First criticism beckons. I'm finding it hard to make out the speed; the outline figures on the dash are too faint. They need to be solid.

There are some crazy drivers - darting past with metres to spare against oncoming traffic. I wend and bend my way down. The kms are mounting up but time speeds by and dusk settles over frosty valley fields; smoky villages snuggle against the pre-Christmas chill. And still I'm enjoying the drive. Not tired at all. It's solid, this KODIAQ, but shows itself to be supple and sporty (I have it in Sports mode) as I lash around bend and loops. Great grip on some tight, fast hairpins. The lumbar support on my seat is on overtime - effective though.

Toulouse is jammed tighter than a tin of sardines. The sat nav re-routes me from gridlock - not for the first time. We go though the town. It's packed but not as bad as the Peripherique.

And then, finally, it's open road to Bordeaux and boy does this car gobble up the kms. It's child's play to drive now. I'm headed for the Hotel Grand Barrail where those who didn't do the Andorra route are waiting - as is some lovely food.

We talk about the car on and off over dinner. Price is the great unknown. Surely, it has to be decently under €30,000 for the 5-seater and below €40,000 for the 7-seater? A few more details on the car wouldn't hurt at this juncture I suppose.

Even thought it's due mid-March, they expect 1,000 people to buy one in 2017. Diesels will account for 95pc of purchases. The 2.0 TDI, 150bhp 4x4 (road tax from €280) will be the volume seller (I preferred it to the DSG).

Seven-seat variants will be in highest demand - 70pc of sales. All the more reason for keen pricing.
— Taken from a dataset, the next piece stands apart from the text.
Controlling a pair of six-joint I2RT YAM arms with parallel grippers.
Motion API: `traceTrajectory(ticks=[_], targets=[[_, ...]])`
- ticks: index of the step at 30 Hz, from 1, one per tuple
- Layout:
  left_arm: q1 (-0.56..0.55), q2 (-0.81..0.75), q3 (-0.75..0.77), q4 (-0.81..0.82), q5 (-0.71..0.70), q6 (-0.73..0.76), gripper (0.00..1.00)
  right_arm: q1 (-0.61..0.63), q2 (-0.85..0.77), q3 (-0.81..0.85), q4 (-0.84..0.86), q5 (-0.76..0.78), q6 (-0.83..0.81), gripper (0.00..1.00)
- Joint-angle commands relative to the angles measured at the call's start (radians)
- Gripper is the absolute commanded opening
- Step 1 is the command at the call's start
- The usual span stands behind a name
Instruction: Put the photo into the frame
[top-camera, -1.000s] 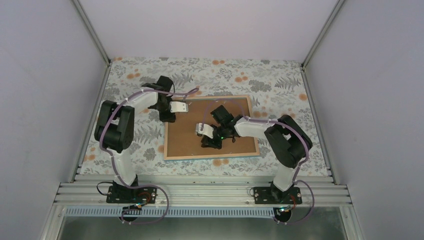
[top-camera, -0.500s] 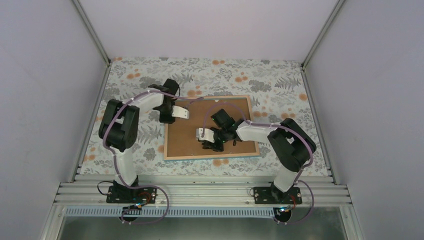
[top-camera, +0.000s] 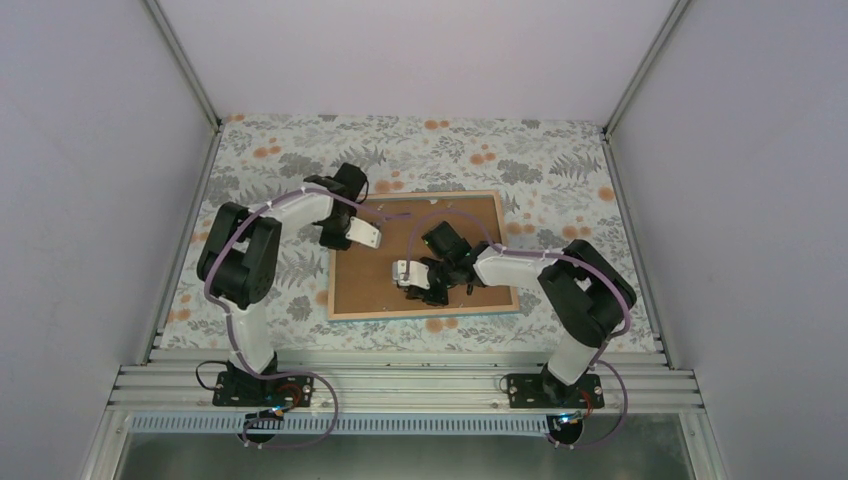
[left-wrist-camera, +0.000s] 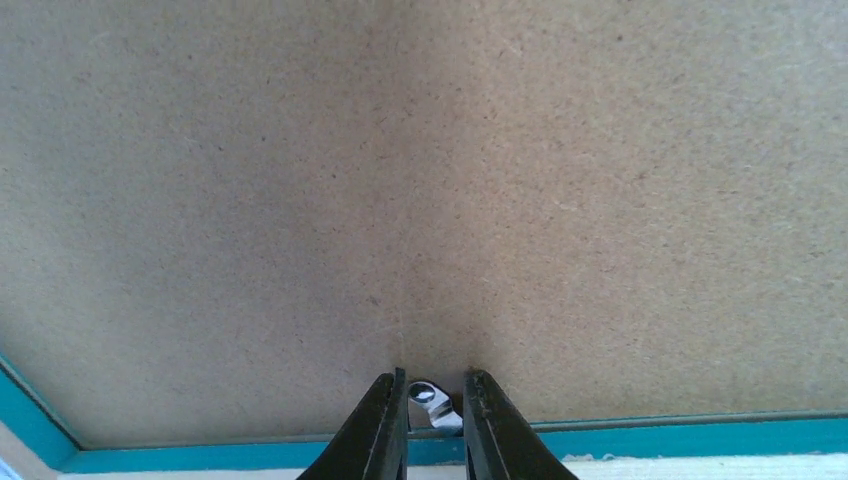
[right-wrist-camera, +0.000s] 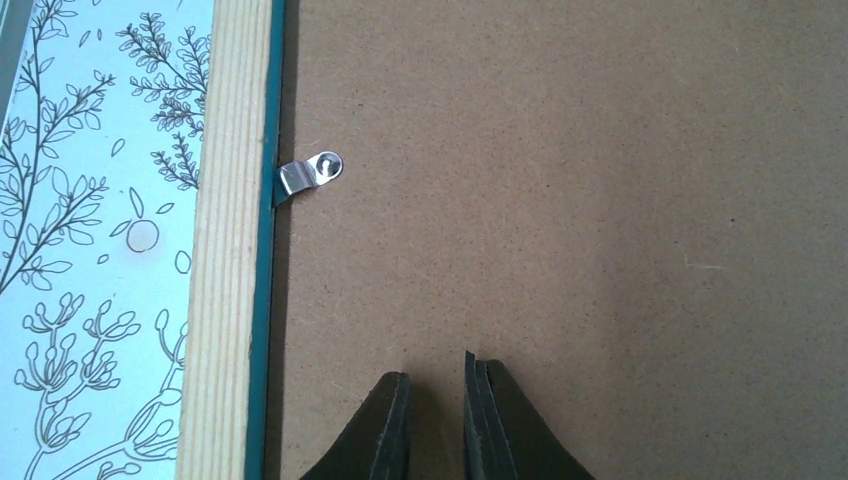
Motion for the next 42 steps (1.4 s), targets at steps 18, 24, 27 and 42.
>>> traceTrajectory(ticks=[18, 24, 27, 42], targets=[[0.151, 0.099, 0.371, -0.006, 0.471, -0.25, 0.65, -0.008, -0.034, 0.097, -0.065, -0.042, 0.114, 0.17], [0.156, 0.143, 0.342, 0.127, 0.548, -0.378, 0.7, -0.103, 0.012, 0.213, -0.042, -0.082, 0.254, 0.18], [0.156, 0.201, 0.378, 0.144, 0.556, -0.418, 0.69, -0.151, 0.063, 0.261, -0.029, -0.083, 0.318, 0.17], [0.141, 0.296, 0.395, 0.175, 0.589, -0.459, 0.72, -0.261, 0.257, 0.365, -0.014, -0.071, 0.468, 0.15]])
There will be three trim levels. Starting equipment (Active) is expected to include SmartLink connectivity, cruise control, 17ins alloys. Ambition will have 18ins alloys and Style LED lights and leather.

Day 3

Much as I'd love to linger in the heart of wine-making country we have 700km to rack up before the ferry leaves Cherbourg at 8.30. Compared with the swoops and sweeps of the previous day this is motorway. Boring. Good chance to try out all the driver aids, instrumentation, modes, connectivity, adaptive cruise control etc.

I like the way the instrument panel is fully visible through the large steering wheel, leaving the central touchscreen free for any twiddling you want on the hoof. The car just skims over the road. Today I'm driving the 5-seater with 7spd DSG and not as fond of it as I was of the manual, even if I thought the gearshift on that a bit notchy. It's something I brought to their attention.

There's some wind noise too. Is that because the engine/road/tyre noise is so well suppressed that I can hear the whistling wind? Or is it a genuine complaint? Don't forget I'm zipping along at 130kmh.

All of a sudden I'm at the ferry. Trip over. I got mighty well acquainted with the KODIAQ over the couple of days. I pushed it hard; and yes I nitpicked.

But overall how do I feel about it? I like the looks; the front is eye-catching, smart. This 'Skoda' design works well.

From the side it looks like an elongated Range Rover Evoque/Discovery Sport - and we know how well that sort of profile has gone down.

The long wheelbase (which helps interior space) also means the overhangs front and rear are quick short.

In heavy Toulouse traffic that helped, as the car never felt over-large and was easy to drive through narrow gaps of opportunity.

The cabin is smartly laid out, roomy and practical - families will like it and the materials felt and seemed to be of good quality.

Overall, I'd describe the KODIAQ as a well-balanced package. It's not a revolution; rather it's a clever mix of what people are looking for from their SUV/Crossovers these days: good looks, room, plenty of kit and (I expect) a good price.

Make no mistake price will be vital to compete against 7-seaters such as the Hyundai Santa Fe, KIA Sorento, Nissan X-trail etc and even more so to rival 5-seaters such as the Hyundai Tucson, Volkswagen Tiguan, Toyota Rav4, Renault Kadjar etc.

With the exception of the initial Rapid, SKODA have always hit the ground running with their new cars. With the new KODIAQ I feel they have already given themselves a good head start.